In my Honors Geometry class, when I ask my students the definition of a word, the students begrudgingly look in the appendix of their text for the 1991 explanation of the unknown word. In the hallway, minutes later, the same student will pull out his or her phone and quickly either Google it or use a dictionary app.

Why does the classroom door dictate how our students treat the acquisition of knowledge? What have we, as teachers, done to them to make their Pavlovian response to our questions an often outdated one? Why doesn’t the classroom mirror real-life, in their eyes?

It’s because we haven’t allowed it to.

I don’t memorize *anything* in my life. Nothing. Not even my mother’s home phone number. Yet we, as math teachers, are supposed to expect students to memorize the various equations for conic sections, symmetric about both the y- and x-axes, just to name one example. It makes my head spin just thinking about it.

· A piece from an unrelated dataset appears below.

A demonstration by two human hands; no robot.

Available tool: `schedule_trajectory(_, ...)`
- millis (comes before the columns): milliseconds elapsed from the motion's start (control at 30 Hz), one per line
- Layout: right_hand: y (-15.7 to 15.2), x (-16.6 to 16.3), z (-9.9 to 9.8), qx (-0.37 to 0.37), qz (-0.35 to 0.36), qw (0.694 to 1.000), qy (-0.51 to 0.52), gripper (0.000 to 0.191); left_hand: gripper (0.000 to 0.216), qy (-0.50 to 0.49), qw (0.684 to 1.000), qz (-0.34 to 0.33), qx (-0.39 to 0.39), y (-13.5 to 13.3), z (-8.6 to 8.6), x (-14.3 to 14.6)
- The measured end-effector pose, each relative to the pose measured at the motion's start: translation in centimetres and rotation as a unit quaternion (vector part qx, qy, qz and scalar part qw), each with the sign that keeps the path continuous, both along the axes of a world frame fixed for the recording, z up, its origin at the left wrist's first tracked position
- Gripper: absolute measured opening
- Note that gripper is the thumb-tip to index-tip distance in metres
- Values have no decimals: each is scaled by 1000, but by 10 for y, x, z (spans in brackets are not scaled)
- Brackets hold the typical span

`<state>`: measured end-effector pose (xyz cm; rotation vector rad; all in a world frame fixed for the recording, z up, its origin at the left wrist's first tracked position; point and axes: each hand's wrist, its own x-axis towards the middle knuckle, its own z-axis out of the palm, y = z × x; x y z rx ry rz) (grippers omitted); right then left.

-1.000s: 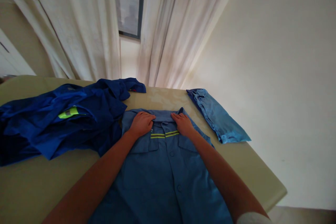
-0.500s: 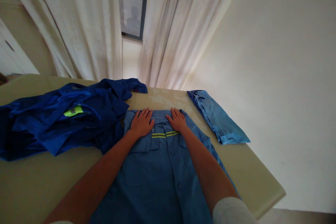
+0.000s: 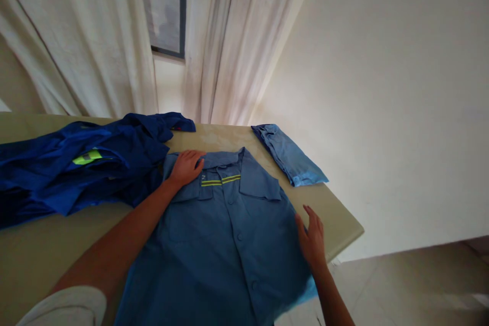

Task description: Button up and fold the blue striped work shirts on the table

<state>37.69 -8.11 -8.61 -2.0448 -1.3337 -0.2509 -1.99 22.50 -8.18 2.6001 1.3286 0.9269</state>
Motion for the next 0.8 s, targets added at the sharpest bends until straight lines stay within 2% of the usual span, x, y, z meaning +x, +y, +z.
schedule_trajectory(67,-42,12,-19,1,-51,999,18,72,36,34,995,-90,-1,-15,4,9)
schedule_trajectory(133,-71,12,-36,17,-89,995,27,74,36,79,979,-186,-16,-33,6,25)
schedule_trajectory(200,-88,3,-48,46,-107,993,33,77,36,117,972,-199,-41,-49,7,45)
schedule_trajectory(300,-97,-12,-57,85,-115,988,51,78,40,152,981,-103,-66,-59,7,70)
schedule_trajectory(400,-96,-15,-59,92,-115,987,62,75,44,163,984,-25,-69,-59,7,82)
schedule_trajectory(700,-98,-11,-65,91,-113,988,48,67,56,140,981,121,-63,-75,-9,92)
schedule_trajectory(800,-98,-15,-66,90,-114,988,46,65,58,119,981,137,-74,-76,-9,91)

No thank you. It would take me 20 minutes to come up with some clever way to remember the equations and, even then, it would just be some meaningless tool to get through the test/quiz. Those 20 minutes could have been spent doing something **meaningful**. **So why do we do it? What 21st century skills are we teaching our students by having them spend time memorizing, when we could be letting them use that time collaborating or creating???**

Here are five skills that we *should* be incorporating into our lessons. But are we? And if so, how?

**Manipulate Pictures****Write a Blog****Record Audio Tracks****Create a Website****Make a Video**

I am not advocating ridding my Honors Geometry class of its formulas and proofs. But I AM suggesting that instead of having students memorize facts, they should be allowed to create their own booklet with definitions, theorems, and formulas that are relevant to them. I am advocating that the students should be given a chance to design a lesson and create a video that teaches that lesson.

I’m not saying that all of these goals can be accomplished in my class. I am, however, saying that these skills are a group effort and should be a goal of the teachers as a whole.

Can we all work together to get this done? I sure hope so…for the students’ sakes.